There is something about iconic horror movies that leave a deep, lasting impression on us as viewers. This genre has been around almost since the very first film-makers appeared and has gone through some incredible changes since then.
The late 19th century saw the appearance of the first chilling silent movies, such as Le Manoir du Diable from France and Bake Jizo from Japan. Since then we have seen a dizzying variety of vampires, werewolves, zombies and masked killers all attempt to scare us out of our minds.
What it is about the following classic horror movies that makes them so unforgettable to us?
Perhaps the very first horror film that we can identify as truly iconic is Dracula, starring the wonderful Bela Lugosi, from 1931. It may now look very dated and faintly comic at times but who can deny the power of the story even over 80 years after it was made?
All of the classic elements of a vampire story are present, with the charming but evil Count Dracula sleeping in a coffin, sucking blood and being very afraid of crosses. It is a simple and somewhat slow-paced horror film by modern standards but the enduring legend of Dracula and some classic performances mean that it remains well worth watching.
Of course, as Halloween comes around many of us love to dress up as Dracula to thrill our friends and put on an outrageous Transylvanian accent. Add a touch of, gulp, vampire blood to your fangs for an even more impressive reaction.
In the very same year that Count Dracula made people shiver in fear another iconic horror movie was also released. In this case, Boris Karloff produced a magnificent performance as the monster brought to life by Dr Frankenstein.
If you have seen this movie even once in your life then you will surely remember the hunchbacked assistant named Fritz, the scene with the monster coming to life and a group of peasants waving torches in the air. Even today, this is a dark and exciting film that might just give you a nightmare or two.
While a number of comedy films featuring Frankenstein's monster have lessened the impact over the years, you can still scare people by using your own monster masks to look like someone very frightening. Just take care to avoid villagers with torches while you are out.
As we look back at the history of classic horror movies perhaps it is Alfred Hitchcock's Psycho that first genuinely terrified many of us. This 1960 classic contains the infamous shower scene with the scary music that you can probably imagine if you just close your eyes for a second.

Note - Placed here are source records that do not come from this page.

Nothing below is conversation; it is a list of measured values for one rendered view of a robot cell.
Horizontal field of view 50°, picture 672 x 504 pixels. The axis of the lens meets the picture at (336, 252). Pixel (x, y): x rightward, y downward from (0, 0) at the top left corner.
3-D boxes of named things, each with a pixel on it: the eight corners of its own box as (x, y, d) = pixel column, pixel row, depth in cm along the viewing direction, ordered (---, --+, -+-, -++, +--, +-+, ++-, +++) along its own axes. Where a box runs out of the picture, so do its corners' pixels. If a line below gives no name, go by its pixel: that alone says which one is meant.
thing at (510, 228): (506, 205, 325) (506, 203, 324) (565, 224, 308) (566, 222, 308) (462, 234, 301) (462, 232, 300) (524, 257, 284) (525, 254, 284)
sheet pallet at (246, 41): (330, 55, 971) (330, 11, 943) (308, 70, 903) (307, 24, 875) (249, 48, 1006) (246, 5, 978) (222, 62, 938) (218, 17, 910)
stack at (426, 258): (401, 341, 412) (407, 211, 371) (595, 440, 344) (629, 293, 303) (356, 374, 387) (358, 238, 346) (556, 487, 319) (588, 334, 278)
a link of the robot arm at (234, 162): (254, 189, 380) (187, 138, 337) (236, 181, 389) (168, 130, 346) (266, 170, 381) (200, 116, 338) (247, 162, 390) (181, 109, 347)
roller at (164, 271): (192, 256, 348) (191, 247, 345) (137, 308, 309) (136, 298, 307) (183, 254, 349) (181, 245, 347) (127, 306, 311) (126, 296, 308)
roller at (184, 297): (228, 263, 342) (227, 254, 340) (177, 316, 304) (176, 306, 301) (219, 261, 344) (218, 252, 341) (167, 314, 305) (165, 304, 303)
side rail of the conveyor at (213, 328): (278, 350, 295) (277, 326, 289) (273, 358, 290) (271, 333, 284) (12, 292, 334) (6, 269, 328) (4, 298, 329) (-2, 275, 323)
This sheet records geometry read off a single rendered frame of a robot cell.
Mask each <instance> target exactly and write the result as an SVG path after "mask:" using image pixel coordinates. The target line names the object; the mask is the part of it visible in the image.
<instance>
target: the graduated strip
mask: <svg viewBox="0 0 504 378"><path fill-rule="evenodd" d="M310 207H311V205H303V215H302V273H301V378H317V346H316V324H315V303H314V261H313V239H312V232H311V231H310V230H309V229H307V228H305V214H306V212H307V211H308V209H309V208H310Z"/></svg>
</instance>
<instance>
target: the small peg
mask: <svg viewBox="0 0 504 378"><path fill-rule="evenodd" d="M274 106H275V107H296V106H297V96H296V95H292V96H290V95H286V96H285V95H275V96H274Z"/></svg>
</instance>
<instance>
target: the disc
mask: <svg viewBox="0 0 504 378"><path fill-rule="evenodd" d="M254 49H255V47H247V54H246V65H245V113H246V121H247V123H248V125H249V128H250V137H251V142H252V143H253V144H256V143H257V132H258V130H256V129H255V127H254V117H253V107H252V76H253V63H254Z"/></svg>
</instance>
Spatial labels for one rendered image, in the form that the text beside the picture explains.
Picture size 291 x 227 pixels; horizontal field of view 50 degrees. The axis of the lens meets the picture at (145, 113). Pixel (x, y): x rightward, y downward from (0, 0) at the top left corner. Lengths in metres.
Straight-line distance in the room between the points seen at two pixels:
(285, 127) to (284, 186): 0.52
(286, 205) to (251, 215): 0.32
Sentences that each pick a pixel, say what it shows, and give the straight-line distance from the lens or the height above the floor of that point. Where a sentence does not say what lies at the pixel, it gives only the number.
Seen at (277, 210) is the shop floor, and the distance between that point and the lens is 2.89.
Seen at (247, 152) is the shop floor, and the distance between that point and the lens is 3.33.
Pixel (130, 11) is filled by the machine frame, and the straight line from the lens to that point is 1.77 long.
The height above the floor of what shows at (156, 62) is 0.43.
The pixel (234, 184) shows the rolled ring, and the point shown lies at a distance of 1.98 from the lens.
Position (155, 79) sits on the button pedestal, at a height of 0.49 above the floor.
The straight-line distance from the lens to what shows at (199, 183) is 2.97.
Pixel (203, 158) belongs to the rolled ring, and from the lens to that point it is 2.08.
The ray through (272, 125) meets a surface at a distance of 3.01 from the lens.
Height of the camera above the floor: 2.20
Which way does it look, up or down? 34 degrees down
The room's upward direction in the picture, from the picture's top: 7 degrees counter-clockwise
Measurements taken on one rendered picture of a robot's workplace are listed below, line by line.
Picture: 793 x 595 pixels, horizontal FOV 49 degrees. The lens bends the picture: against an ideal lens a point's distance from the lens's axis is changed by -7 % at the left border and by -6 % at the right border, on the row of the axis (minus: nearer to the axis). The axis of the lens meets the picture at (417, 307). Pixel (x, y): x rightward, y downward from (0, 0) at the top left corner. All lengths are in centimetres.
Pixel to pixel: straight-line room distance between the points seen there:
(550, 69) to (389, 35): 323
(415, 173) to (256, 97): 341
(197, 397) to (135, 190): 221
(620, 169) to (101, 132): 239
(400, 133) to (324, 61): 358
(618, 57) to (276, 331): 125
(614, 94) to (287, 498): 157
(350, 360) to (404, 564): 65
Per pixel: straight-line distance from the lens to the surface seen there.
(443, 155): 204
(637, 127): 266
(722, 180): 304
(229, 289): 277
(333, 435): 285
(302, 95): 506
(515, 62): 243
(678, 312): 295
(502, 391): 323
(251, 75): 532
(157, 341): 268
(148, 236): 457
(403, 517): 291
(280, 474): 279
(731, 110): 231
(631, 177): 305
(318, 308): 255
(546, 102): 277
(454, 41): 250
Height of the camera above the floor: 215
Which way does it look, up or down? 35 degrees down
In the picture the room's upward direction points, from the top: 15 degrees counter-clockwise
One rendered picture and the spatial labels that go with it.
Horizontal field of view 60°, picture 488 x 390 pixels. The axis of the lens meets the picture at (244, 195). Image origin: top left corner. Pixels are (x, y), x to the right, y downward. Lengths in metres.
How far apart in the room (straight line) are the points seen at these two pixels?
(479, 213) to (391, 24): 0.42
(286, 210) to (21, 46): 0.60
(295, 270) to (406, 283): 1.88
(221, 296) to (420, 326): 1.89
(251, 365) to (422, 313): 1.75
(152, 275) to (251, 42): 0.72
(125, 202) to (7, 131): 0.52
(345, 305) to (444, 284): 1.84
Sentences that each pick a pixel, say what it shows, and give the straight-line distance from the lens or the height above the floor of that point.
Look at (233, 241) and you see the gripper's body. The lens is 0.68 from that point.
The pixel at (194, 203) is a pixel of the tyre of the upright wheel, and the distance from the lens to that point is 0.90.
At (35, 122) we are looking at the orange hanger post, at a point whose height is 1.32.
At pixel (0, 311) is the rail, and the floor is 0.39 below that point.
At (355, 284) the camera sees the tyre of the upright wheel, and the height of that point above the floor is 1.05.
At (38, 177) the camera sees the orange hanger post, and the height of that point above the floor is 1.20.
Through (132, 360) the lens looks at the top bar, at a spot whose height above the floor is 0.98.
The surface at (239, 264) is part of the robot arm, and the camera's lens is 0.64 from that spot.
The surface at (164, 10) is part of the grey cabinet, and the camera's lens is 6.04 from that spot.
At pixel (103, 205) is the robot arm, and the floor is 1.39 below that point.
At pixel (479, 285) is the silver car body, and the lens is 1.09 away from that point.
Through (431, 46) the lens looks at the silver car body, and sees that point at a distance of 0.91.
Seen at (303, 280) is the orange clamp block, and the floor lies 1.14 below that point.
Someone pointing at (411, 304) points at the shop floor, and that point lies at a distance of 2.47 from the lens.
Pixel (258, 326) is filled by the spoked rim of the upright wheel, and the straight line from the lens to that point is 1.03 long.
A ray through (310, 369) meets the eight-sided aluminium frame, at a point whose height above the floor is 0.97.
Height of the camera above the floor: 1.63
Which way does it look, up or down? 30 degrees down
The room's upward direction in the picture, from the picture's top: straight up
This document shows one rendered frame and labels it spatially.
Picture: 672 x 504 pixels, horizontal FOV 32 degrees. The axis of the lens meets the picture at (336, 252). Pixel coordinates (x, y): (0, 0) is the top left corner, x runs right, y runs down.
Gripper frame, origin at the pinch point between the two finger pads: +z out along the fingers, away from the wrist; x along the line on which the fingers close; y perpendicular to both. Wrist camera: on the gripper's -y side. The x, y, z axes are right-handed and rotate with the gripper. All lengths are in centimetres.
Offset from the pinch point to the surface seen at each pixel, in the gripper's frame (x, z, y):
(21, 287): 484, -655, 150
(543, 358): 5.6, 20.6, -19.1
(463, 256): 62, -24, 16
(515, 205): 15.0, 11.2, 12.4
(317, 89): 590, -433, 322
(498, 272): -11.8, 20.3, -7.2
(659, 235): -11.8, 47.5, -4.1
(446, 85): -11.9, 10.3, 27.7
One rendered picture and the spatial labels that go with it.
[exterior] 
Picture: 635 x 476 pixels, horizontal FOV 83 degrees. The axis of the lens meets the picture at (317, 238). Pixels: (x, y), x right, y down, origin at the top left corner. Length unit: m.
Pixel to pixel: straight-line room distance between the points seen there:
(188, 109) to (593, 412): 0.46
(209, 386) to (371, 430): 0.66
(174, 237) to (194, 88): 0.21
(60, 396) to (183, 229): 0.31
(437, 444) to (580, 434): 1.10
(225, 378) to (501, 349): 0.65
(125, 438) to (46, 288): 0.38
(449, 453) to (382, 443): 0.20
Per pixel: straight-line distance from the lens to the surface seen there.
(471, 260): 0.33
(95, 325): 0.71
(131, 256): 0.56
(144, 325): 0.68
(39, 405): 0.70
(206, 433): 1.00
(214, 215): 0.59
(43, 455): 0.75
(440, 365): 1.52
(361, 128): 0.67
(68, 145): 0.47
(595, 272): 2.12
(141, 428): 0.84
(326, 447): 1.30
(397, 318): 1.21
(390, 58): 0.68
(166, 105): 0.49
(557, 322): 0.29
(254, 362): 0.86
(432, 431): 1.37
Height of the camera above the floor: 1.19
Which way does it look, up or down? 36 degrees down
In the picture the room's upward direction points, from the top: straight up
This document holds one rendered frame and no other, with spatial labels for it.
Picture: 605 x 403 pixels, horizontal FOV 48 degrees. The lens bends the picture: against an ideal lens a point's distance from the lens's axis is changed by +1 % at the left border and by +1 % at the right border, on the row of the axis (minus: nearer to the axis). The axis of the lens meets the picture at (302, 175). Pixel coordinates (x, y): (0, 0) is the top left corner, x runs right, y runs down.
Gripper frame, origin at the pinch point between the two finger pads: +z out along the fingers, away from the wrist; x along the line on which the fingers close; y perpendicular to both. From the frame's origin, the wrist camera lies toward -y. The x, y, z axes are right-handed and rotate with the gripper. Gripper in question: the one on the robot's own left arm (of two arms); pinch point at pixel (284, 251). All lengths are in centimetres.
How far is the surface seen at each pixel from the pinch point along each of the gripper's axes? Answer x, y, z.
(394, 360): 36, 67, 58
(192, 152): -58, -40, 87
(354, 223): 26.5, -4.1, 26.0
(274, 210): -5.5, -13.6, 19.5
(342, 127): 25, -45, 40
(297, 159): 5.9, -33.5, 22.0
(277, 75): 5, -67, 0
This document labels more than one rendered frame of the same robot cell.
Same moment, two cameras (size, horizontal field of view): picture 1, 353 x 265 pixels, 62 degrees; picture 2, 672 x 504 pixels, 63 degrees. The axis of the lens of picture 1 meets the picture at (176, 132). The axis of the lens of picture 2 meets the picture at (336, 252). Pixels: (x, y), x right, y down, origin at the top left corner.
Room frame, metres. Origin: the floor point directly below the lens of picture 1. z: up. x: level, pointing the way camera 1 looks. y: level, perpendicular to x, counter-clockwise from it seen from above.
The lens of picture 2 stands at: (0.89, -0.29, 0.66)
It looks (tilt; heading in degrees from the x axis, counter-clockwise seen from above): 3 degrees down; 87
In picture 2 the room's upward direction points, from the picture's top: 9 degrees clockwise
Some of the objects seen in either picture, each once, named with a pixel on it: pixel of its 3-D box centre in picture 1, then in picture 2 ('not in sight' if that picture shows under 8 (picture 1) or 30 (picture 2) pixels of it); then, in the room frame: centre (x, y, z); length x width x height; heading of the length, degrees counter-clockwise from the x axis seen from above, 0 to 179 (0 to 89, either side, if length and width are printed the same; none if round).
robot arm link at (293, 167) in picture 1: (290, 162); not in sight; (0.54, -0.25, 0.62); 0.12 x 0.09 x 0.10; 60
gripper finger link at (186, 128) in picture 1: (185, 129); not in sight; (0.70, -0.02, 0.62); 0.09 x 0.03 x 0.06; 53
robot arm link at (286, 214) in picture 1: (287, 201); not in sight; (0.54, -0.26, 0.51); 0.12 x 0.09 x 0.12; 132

This is credited as being the first ever slasher movie but it is also a psychological thriller that preys on our minds rather than showing us lots of graphic violence. Perhaps this is why it still frightens us and why you always look behind the shower curtain just in case someone is lurking there.
As we move forward to 1973 things get scarier and, frankly, a bit messier as well. This tale of demonic possession and projectile vomiting is genuinely terrifying in parts and gave us some truly iconic scenes that make it possibly the scariest movie of all time.
There is a legend that says that the film's production was cursed, with a number of unexplained deaths linked to it. Regardless of whether this is true or not, who can forget the chilling scenes of the girl's head spinning round and how she really did appear to be possessed?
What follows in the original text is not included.